One line at a time, check the entries below for the word "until", and copy each line that has it.

Start of DATA SUPPLIED

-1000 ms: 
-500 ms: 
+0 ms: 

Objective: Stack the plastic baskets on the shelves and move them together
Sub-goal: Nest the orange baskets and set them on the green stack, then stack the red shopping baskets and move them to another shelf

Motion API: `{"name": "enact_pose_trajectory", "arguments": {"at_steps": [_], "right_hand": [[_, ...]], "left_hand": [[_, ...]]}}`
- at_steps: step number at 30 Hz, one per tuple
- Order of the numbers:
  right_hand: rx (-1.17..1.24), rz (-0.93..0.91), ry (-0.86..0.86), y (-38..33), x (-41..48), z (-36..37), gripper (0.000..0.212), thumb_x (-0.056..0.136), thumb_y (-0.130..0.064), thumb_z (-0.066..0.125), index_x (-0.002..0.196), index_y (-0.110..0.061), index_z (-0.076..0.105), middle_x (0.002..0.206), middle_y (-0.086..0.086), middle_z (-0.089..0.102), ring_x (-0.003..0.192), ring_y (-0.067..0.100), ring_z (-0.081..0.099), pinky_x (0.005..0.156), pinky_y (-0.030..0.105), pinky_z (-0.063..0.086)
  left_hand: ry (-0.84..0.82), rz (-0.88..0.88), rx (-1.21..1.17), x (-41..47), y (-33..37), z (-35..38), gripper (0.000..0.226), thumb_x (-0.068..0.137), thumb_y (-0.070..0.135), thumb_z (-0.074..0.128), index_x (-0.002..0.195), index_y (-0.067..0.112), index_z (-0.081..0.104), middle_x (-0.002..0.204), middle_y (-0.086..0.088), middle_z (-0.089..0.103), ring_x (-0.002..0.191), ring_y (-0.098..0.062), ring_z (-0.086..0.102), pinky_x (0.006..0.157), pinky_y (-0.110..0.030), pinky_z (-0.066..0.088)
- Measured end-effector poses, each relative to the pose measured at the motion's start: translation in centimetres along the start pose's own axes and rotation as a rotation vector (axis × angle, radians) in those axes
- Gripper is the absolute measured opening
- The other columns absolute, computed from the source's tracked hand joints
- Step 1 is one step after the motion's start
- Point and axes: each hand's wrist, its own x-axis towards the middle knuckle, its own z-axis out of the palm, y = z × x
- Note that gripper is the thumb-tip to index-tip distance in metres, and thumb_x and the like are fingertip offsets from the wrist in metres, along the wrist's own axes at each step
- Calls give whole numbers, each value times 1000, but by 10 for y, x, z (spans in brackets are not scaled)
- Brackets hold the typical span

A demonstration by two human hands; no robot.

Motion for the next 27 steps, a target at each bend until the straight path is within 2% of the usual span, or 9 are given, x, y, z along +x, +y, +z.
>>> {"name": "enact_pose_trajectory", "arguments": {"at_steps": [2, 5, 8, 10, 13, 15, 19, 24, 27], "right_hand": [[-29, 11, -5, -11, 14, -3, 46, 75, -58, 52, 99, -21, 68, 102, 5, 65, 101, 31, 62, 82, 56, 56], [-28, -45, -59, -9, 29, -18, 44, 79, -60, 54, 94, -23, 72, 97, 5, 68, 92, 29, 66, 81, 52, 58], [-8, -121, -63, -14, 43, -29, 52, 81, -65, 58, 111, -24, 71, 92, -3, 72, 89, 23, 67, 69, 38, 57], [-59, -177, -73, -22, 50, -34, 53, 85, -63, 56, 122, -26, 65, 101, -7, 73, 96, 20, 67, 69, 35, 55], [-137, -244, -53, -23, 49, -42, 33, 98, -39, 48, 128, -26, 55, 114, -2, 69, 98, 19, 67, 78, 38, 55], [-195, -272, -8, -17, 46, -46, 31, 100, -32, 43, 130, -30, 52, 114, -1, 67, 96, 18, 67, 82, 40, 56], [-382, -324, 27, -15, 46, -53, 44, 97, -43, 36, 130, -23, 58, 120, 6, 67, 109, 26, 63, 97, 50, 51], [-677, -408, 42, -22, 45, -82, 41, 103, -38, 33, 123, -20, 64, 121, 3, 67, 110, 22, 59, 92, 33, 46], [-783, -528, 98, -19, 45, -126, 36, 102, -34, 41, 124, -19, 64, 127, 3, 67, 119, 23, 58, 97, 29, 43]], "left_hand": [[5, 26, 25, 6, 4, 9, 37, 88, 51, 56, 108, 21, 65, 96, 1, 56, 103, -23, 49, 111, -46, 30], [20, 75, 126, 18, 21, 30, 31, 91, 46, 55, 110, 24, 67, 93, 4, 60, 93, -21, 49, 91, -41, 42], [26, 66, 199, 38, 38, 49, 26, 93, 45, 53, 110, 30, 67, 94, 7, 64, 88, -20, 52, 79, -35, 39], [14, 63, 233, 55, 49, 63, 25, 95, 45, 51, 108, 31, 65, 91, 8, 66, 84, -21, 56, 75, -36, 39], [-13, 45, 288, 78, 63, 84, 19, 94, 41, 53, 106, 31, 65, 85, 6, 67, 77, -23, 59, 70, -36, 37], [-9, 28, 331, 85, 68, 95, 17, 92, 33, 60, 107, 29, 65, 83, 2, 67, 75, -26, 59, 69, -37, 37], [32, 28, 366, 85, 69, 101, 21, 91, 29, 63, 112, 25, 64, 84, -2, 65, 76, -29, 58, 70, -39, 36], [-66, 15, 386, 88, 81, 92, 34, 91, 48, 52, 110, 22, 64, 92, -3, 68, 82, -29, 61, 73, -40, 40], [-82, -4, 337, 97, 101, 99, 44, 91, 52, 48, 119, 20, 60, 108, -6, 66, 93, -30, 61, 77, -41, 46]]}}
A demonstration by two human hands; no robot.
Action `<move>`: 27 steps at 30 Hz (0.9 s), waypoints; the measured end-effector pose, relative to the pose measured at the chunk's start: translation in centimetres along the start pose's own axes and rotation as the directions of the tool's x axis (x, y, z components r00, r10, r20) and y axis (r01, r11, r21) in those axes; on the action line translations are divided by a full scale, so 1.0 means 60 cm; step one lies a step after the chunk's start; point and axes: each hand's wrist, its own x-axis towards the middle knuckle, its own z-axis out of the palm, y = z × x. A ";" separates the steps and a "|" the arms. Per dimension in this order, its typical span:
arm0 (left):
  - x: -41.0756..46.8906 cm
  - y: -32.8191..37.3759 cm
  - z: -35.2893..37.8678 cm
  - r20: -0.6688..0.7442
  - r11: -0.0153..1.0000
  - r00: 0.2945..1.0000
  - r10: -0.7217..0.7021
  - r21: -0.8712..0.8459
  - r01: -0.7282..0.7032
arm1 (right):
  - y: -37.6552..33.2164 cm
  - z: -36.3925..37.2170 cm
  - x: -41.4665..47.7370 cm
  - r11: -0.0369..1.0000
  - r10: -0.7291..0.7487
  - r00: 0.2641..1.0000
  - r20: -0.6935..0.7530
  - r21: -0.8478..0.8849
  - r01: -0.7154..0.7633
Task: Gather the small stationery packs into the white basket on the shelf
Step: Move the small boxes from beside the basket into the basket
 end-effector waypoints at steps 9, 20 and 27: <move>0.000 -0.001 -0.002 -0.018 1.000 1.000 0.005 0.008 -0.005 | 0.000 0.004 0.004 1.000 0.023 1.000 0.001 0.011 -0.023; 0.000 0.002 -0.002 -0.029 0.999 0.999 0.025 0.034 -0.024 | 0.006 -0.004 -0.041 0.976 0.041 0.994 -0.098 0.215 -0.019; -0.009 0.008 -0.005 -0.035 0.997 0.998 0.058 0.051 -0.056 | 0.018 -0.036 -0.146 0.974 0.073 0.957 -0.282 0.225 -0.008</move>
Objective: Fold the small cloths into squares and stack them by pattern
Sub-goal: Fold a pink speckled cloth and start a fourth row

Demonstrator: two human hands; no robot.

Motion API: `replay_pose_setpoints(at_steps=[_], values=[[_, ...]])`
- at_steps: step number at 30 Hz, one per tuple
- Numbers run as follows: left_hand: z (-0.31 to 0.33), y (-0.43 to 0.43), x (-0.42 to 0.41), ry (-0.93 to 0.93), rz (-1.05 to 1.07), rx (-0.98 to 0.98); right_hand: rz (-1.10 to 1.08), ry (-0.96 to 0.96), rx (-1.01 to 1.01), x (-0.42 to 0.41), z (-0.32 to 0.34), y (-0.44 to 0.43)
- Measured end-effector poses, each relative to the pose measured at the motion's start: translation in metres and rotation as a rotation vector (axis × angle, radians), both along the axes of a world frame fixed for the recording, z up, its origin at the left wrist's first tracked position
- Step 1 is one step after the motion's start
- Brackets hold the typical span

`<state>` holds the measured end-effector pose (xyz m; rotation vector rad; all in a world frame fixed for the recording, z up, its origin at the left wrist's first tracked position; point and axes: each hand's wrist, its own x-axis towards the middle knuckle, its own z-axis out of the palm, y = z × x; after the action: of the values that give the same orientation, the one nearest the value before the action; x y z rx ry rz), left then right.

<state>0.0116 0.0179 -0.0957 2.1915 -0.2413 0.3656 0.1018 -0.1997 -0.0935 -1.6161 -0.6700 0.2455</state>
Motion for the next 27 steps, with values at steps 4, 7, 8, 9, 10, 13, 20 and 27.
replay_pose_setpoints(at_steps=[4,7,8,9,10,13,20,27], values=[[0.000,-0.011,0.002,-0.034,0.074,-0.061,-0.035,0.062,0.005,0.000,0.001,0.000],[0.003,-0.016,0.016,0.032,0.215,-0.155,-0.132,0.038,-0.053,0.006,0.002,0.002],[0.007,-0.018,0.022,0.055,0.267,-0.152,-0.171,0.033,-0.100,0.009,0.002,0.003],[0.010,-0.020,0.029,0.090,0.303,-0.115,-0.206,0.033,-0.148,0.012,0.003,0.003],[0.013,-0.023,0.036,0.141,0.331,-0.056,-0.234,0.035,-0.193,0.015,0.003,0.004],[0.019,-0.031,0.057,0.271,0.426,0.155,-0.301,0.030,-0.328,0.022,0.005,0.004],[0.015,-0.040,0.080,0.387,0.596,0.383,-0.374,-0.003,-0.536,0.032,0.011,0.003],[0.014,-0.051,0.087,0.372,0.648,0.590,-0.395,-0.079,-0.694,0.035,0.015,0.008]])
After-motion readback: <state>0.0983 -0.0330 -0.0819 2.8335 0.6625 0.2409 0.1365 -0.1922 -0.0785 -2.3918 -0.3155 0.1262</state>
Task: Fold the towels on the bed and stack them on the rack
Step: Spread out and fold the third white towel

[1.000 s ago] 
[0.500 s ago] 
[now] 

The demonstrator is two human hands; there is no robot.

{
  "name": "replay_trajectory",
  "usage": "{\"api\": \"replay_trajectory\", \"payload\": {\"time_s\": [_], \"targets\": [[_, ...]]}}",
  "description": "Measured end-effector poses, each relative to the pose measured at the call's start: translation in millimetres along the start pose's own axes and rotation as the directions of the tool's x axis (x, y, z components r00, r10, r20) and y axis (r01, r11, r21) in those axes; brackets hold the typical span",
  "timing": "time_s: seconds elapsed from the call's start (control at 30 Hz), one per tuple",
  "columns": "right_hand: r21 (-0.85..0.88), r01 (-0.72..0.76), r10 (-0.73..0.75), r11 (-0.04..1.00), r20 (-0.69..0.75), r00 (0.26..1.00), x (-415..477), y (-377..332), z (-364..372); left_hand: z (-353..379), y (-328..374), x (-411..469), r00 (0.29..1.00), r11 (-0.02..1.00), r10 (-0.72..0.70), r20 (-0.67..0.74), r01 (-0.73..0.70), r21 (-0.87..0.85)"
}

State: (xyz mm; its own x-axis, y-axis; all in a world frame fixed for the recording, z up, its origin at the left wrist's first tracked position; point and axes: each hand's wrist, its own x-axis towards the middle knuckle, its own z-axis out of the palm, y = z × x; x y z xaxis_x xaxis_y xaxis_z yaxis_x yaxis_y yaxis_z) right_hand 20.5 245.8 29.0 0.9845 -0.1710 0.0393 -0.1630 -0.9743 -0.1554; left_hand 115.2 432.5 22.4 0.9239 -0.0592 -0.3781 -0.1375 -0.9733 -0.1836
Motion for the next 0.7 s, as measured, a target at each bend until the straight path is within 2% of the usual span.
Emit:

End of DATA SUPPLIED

→ **OUTPUT FOR THIS EXERCISE**:
Motion for the next 27 steps, a target at each bend until the straight path is within 2% of the usual span, or 9 are given, x, y, z along +x, +y, +z.
Motion for the next 0.7 s, as measured, a target at each bend until the straight path is within 2% of the usual span.

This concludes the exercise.